▸ TASK PROMPT:
Before copying, remove every picture, and then repeat all entries below precisely as written.

Collection entries
####################

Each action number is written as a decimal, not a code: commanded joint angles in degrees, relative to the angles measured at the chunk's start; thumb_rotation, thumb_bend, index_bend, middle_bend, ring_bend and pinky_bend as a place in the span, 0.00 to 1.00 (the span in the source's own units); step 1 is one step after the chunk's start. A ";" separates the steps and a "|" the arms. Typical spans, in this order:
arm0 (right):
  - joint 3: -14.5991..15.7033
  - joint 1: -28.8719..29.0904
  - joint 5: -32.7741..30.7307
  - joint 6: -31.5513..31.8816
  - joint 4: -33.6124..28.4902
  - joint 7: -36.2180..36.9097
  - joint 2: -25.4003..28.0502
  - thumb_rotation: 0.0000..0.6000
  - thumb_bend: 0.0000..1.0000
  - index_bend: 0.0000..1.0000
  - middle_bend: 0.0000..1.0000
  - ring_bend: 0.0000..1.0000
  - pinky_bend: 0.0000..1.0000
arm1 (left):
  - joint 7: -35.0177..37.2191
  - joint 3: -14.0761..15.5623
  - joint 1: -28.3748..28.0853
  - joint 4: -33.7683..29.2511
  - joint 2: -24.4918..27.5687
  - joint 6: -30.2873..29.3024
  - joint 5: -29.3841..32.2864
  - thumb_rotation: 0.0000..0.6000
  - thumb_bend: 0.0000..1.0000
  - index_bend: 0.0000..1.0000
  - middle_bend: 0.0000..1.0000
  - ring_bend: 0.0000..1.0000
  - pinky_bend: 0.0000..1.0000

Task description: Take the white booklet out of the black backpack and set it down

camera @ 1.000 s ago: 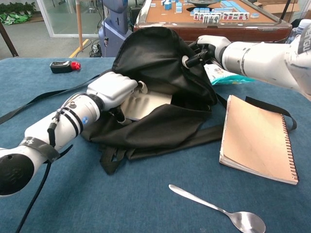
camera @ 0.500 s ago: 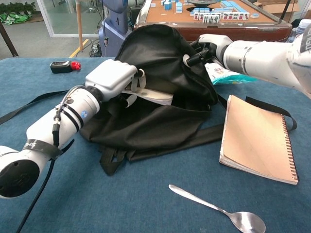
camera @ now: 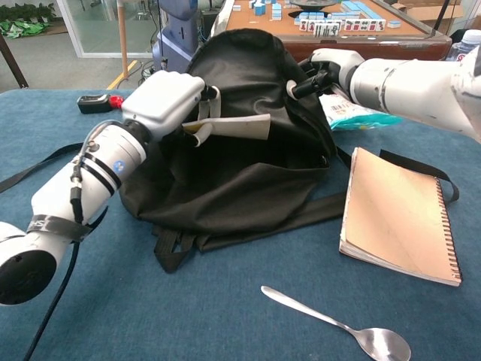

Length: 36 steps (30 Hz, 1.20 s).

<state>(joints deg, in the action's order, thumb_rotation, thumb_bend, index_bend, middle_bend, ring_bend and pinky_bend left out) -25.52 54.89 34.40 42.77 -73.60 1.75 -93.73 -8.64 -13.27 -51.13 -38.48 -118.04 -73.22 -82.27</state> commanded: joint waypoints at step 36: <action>8.30 -4.07 13.66 -8.38 -19.60 1.46 11.71 1.00 0.40 0.00 0.08 0.04 0.05 | 4.84 -4.20 16.60 -31.80 33.81 -21.24 -2.96 1.00 0.48 0.72 0.77 0.67 0.69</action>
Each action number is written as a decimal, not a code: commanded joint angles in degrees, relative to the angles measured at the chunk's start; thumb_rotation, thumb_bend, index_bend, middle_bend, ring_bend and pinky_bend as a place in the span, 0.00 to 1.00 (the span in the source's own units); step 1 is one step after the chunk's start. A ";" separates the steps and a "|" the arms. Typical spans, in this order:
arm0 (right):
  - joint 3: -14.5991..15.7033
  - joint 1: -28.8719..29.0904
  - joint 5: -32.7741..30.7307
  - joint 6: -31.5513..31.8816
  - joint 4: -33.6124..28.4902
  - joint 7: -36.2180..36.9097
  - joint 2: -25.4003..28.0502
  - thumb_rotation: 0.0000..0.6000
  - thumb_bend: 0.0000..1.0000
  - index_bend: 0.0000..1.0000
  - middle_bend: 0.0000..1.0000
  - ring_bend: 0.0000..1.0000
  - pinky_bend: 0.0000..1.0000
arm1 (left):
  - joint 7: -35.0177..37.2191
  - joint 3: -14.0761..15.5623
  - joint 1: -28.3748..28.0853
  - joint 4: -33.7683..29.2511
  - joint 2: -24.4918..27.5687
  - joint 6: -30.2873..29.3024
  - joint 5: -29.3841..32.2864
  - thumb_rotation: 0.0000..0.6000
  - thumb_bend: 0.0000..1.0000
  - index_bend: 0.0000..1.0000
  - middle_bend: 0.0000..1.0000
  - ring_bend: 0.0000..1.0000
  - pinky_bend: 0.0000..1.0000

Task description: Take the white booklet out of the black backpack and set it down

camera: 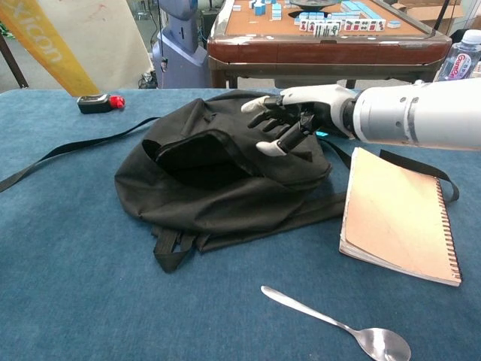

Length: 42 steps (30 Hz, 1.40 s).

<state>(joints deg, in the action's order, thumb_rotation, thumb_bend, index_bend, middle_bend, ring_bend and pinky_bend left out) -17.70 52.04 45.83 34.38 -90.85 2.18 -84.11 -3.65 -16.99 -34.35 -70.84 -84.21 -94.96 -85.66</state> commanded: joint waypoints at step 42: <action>6.55 -20.69 18.66 17.98 -10.28 8.46 25.66 1.00 0.40 0.00 0.13 0.04 0.05 | -13.51 9.39 4.81 -19.34 6.77 19.57 11.61 0.87 0.17 0.24 0.43 0.43 0.49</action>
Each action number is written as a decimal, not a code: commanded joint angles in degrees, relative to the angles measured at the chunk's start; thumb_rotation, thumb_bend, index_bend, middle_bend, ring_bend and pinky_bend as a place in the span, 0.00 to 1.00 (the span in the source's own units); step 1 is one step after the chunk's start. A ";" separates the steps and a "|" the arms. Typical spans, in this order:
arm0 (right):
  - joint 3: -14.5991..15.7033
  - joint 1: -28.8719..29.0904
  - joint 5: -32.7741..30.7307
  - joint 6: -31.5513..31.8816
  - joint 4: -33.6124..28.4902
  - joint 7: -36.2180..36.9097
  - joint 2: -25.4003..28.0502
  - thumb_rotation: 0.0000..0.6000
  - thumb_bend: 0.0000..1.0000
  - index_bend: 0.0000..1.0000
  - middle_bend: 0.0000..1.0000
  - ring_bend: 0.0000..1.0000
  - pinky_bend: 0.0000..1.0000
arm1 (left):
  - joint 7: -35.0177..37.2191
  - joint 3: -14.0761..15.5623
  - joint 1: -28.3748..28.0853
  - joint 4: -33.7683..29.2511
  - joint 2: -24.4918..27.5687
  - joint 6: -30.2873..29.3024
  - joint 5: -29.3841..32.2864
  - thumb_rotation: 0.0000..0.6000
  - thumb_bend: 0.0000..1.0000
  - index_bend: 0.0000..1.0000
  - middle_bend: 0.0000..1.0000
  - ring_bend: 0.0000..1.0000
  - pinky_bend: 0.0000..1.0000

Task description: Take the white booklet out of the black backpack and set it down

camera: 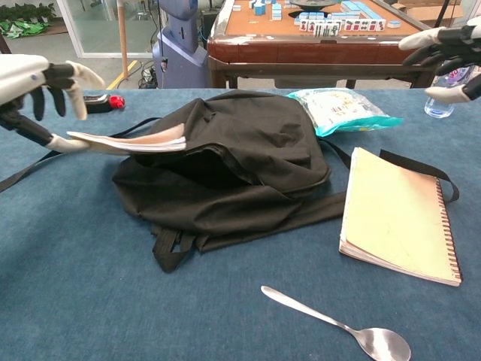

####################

▸ RESULT OF THIS EXERCISE:
Each action number is written as a decimal, not a code: commanded joint angles in degrees, relative to the angles measured at the chunk's start; thumb_rotation, thumb_bend, index_bend, middle_bend, ring_bend and pinky_bend as a place in the span, 0.00 to 1.00 (the span in the source's own units); step 1 is one step after the chunk's start. A ";" separates the steps and a "|" the arms. Typical spans, in this order:
arm0 (right):
  - joint 3: -14.5991..15.7033
  - joint 1: -28.8719..29.0904
  - joint 5: -32.7741..30.7307
  - joint 6: -31.5513..31.8816
  - joint 4: -33.6124..28.4902
  - joint 7: -36.2180..36.9097
  - joint 2: -25.4003..28.0502
  - thumb_rotation: 0.0000..0.6000
  - thumb_bend: 0.0000..1.0000
  - index_bend: 0.0000..1.0000
  - middle_bend: 0.0000..1.0000
  - ring_bend: 0.0000..1.0000
  - pinky_bend: 0.0000..1.0000
arm1 (left):
  - joint 7: -35.0177..37.2191
  - joint 3: -14.0761..15.5623
  - joint 1: -28.3748..28.0853
  - joint 4: -33.7683..29.2511
  - joint 2: -24.4918..27.5687
  - joint 6: -30.2873..29.3024
  - joint 5: -29.3841..32.2864
  - thumb_rotation: 0.0000..0.6000
  - thumb_bend: 0.0000..1.0000
  - index_bend: 0.0000..1.0000
  - middle_bend: 0.0000..1.0000
  - ring_bend: 0.0000..1.0000
  - pinky_bend: 0.0000..1.0000

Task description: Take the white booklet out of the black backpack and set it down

camera @ 1.000 s ago: 
camera @ 0.500 s ago: 
camera @ now: 

Length: 36 steps (30 Hz, 1.20 s).

<state>(joints deg, in the action's order, thumb_rotation, thumb_bend, index_bend, middle_bend, ring_bend and pinky_bend left out) -25.52 54.89 34.40 42.77 -73.60 1.75 -93.73 -8.64 -13.27 -51.13 -38.48 -118.04 -73.22 -82.27</state> commanded: joint waypoints at step 36: <action>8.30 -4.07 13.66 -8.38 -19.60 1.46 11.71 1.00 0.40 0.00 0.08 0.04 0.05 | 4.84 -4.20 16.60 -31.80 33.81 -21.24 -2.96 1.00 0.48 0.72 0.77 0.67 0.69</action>
Each action number is written as a decimal, not a code: commanded joint angles in degrees, relative to the angles measured at the chunk's start; thumb_rotation, thumb_bend, index_bend, middle_bend, ring_bend and pinky_bend as a place in the span, 0.00 to 1.00 (the span in the source's own units); step 1 is one step after the chunk's start. A ";" separates the steps and a "|" the arms. Typical spans, in this order:
arm0 (right):
  - joint 3: -14.5991..15.7033
  - joint 1: -28.8719..29.0904
  - joint 5: -32.7741..30.7307
  - joint 6: -31.5513..31.8816
  - joint 4: -33.6124..28.4902
  - joint 7: -36.2180..36.9097
  - joint 2: -25.4003..28.0502
  - thumb_rotation: 0.0000..0.6000
  - thumb_bend: 0.0000..1.0000
  - index_bend: 0.0000..1.0000
  - middle_bend: 0.0000..1.0000
  - ring_bend: 0.0000..1.0000
  - pinky_bend: 0.0000..1.0000
arm1 (left):
  - joint 7: -35.0177..37.2191
  - joint 3: -14.0761..15.5623
  - joint 1: -28.3748..28.0853
  - joint 4: -33.7683..29.2511
  - joint 2: -24.4918..27.5687
  - joint 6: -30.2873..29.3024
  - joint 5: -29.3841..32.2864
  - thumb_rotation: 0.0000..0.6000
  - thumb_bend: 0.0000..1.0000
  - index_bend: 0.0000..1.0000
  - middle_bend: 0.0000..1.0000
  - ring_bend: 0.0000..1.0000
  - pinky_bend: 0.0000..1.0000

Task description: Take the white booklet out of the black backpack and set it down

camera: 

Length: 42 steps (30 Hz, 1.40 s).

<state>(joints deg, in the action's order, thumb_rotation, thumb_bend, index_bend, middle_bend, ring_bend and pinky_bend left out) -17.70 52.04 45.83 34.38 -90.85 2.18 -84.11 -3.65 -16.99 -34.35 -70.84 -84.21 -94.96 -85.66</state> commanded: joint waypoints at step 42: <action>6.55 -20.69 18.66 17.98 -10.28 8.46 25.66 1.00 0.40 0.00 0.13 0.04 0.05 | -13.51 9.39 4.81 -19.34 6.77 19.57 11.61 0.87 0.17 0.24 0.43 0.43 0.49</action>
Each action number is written as a decimal, not a code: commanded joint angles in degrees, relative to the angles measured at the chunk's start; thumb_rotation, thumb_bend, index_bend, middle_bend, ring_bend and pinky_bend as a place in the span, 0.00 to 1.00 (the span in the source's own units); step 1 is one step after the chunk's start. A ";" separates the steps and a "|" the arms. Typical spans, in this order:
arm0 (right):
  - joint 3: -14.5991..15.7033
  - joint 1: -28.8719..29.0904
  - joint 5: -32.7741..30.7307
  - joint 6: -31.5513..31.8816
  - joint 4: -33.6124..28.4902
  - joint 7: -36.2180..36.9097
  - joint 2: -25.4003..28.0502
  - thumb_rotation: 0.0000..0.6000
  - thumb_bend: 0.0000..1.0000
  - index_bend: 0.0000..1.0000
  - middle_bend: 0.0000..1.0000
  - ring_bend: 0.0000..1.0000
  - pinky_bend: 0.0000..1.0000
arm1 (left):
  - joint 7: -35.0177..37.2191
  - joint 3: -14.0761..15.5623
  - joint 1: -28.3748..28.0853
  - joint 4: -33.7683..29.2511
  - joint 2: -24.4918..27.5687
  - joint 6: -30.2873..29.3024
  - joint 5: -29.3841..32.2864
  - thumb_rotation: 0.0000..0.6000
  - thumb_bend: 0.0000..1.0000
  - index_bend: 0.0000..1.0000
  - middle_bend: 0.0000..1.0000
  - ring_bend: 0.0000..1.0000
  - pinky_bend: 0.0000..1.0000

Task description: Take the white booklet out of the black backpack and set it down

camera: 

The output is complete as shown.